Concentrating on the pivotal era of Sultan Abdülhamid
(1876-1909), Fortna has selected the secondary level of schooling
roughly corresponding to American junior high and highschool.
Called the idâdî, these schools expanded in
Ottoman urban and provincial centers from the late 1860s, and
became the backbone of the state's educational system meant
to produce junior cadres for government departments. Also
seeking to revise received wisdom about the nature of Ottoman
modernization and the role of education within it, Fortna
contends that rather than a unidirectional, conscious enterprise
in Western-inspired secularization, Ottoman educational
attitudes, policy, and curriculum during the decades prior to
'Young Turk' rule (1908-1919) were moving
forthrightly in the direction of increased Islamization and
celebration of the sultanate as the guarantor of Ottoman national
survival. According to the author, in contrast to educational
measures during the 1830s-60s years of Ottoman reform (the
Tanzimat) inspired by and emulating French secularizing
approaches almost entirely, we must now give due credit to
"the pervasiveness and importance of the Ottoman and
Islamic elements in informing the educational agenda of this
period" (p. 10). By examining official educational
correspondence at the central and provincial levels; 1880s-90s
measures to combat foreign educational-cultural encroachment
through altering curricula at the idâdî level; school
architecture and decor; and curricular artefacts such as school
maps, texts, disciplinary reports, and selected students'
recollections, Fortna elegantly argues his "main
thesis… that the late Ottoman state assigned education the
conflicted task of attempting to ward off Westerns encroachment
by adapting Western-style education to Ottoman needs" (p.

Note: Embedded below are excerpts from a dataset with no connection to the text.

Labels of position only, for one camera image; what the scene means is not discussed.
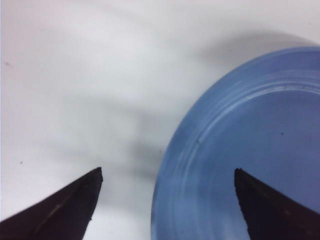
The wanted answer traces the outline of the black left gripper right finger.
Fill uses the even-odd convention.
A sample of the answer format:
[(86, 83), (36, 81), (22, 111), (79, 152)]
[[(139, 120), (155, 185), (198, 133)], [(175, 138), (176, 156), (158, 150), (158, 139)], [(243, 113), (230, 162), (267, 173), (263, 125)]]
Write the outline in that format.
[(241, 168), (234, 170), (238, 204), (251, 240), (318, 240), (320, 214)]

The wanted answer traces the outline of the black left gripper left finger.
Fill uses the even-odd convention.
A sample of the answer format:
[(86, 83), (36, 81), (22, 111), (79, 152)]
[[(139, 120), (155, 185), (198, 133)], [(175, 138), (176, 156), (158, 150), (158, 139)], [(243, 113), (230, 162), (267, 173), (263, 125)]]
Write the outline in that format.
[(2, 240), (81, 240), (103, 182), (97, 167), (27, 209), (1, 221)]

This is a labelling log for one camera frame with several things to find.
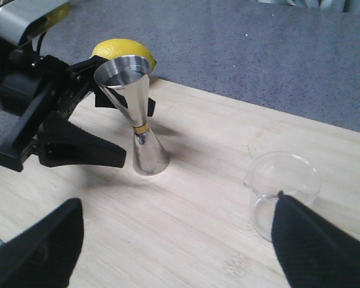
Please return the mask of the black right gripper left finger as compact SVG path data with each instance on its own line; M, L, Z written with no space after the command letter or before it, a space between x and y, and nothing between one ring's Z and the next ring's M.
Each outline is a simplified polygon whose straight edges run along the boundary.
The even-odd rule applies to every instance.
M82 202L68 199L0 246L0 287L68 287L83 238Z

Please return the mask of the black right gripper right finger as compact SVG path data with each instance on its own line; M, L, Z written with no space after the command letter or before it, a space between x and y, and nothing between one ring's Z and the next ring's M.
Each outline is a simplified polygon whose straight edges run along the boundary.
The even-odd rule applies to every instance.
M271 242L290 287L360 287L360 241L282 191Z

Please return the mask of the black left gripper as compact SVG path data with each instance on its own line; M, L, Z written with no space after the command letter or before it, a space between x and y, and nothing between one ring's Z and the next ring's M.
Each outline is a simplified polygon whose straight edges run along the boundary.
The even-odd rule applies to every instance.
M47 31L34 39L42 42ZM0 144L0 165L19 172L34 154L46 167L122 168L127 155L124 148L69 121L73 110L92 91L95 107L116 109L93 80L103 58L93 56L70 65L41 55L40 44L32 41L17 47L0 38L0 110L19 117ZM148 98L147 116L153 117L154 110L155 101Z

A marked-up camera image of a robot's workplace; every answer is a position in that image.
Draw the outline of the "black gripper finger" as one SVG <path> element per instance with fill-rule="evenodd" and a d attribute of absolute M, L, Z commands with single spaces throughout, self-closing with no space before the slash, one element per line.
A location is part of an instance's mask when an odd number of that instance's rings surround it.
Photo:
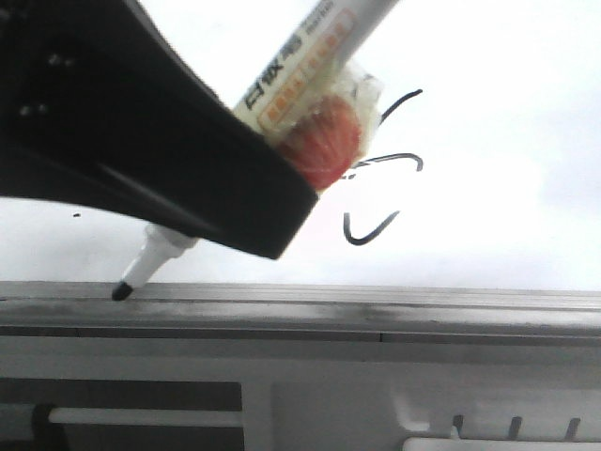
<path fill-rule="evenodd" d="M 273 259 L 317 201 L 135 1 L 2 3 L 1 193 Z"/>

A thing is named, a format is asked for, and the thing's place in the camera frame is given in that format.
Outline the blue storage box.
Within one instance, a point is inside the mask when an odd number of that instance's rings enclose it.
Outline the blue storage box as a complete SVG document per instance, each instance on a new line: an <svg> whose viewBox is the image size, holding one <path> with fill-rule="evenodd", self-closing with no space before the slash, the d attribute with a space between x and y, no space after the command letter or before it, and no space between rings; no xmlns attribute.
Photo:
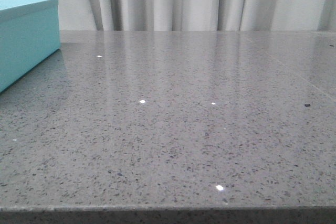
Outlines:
<svg viewBox="0 0 336 224"><path fill-rule="evenodd" d="M1 0L1 91L61 46L58 0Z"/></svg>

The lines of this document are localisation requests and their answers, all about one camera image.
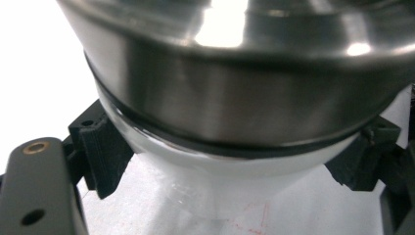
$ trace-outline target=screw hole
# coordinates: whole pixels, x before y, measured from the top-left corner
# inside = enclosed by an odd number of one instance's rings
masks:
[[[23,149],[23,152],[27,155],[33,155],[40,152],[43,152],[49,147],[49,142],[36,142],[26,146]]]
[[[90,125],[92,125],[94,123],[94,121],[93,120],[86,120],[86,121],[84,121],[83,123],[82,123],[82,125],[83,126],[90,126]]]
[[[24,218],[22,218],[23,226],[30,226],[38,222],[45,215],[45,210],[37,209],[32,212],[27,213]]]

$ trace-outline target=hole
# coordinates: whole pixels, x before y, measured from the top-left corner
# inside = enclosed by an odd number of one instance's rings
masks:
[[[30,226],[38,222],[45,215],[45,210],[37,209],[32,212],[27,213],[24,218],[22,218],[23,226]]]
[[[84,121],[83,123],[82,123],[82,125],[83,126],[90,126],[90,125],[92,125],[94,123],[94,121],[93,120],[86,120],[86,121]]]
[[[23,149],[23,152],[27,155],[32,155],[36,153],[43,152],[45,149],[49,147],[49,142],[35,142]]]

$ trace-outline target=stainless steel bowl
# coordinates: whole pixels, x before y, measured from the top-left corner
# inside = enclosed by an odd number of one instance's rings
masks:
[[[59,2],[107,98],[204,152],[330,145],[415,78],[410,0]]]

12). Ottoman schooling was thus both modernizing and Islamic in
nature, forcing us to reassess the nature of Ottoman
socio-politics as a whole during this era.
Narratively sparing, this book is quite well-suited to use by
students in classes on comparative educational history and the
modern Middle East, particularly as the introductory chapter
locates late Ottoman experiences in a global context showing
similarities to France, Czarist Russia, China, and Japan, and
highlights the significance of the author's conclusions for
reinserting Islam into Middle Eastern modernization. These are
both welcome, innovative methods for conceiving of education in
the region, and will elicit much valuable research in the
future. A second chapter then selectively portrays mounting
official Ottoman concern through the 1860s-80s that foreign
missionary schools as well as indigenous non-Muslim institutions
were surpassing the state in providing education to Muslim
citizens, thus risking Ottoman defeat on the ideological plane.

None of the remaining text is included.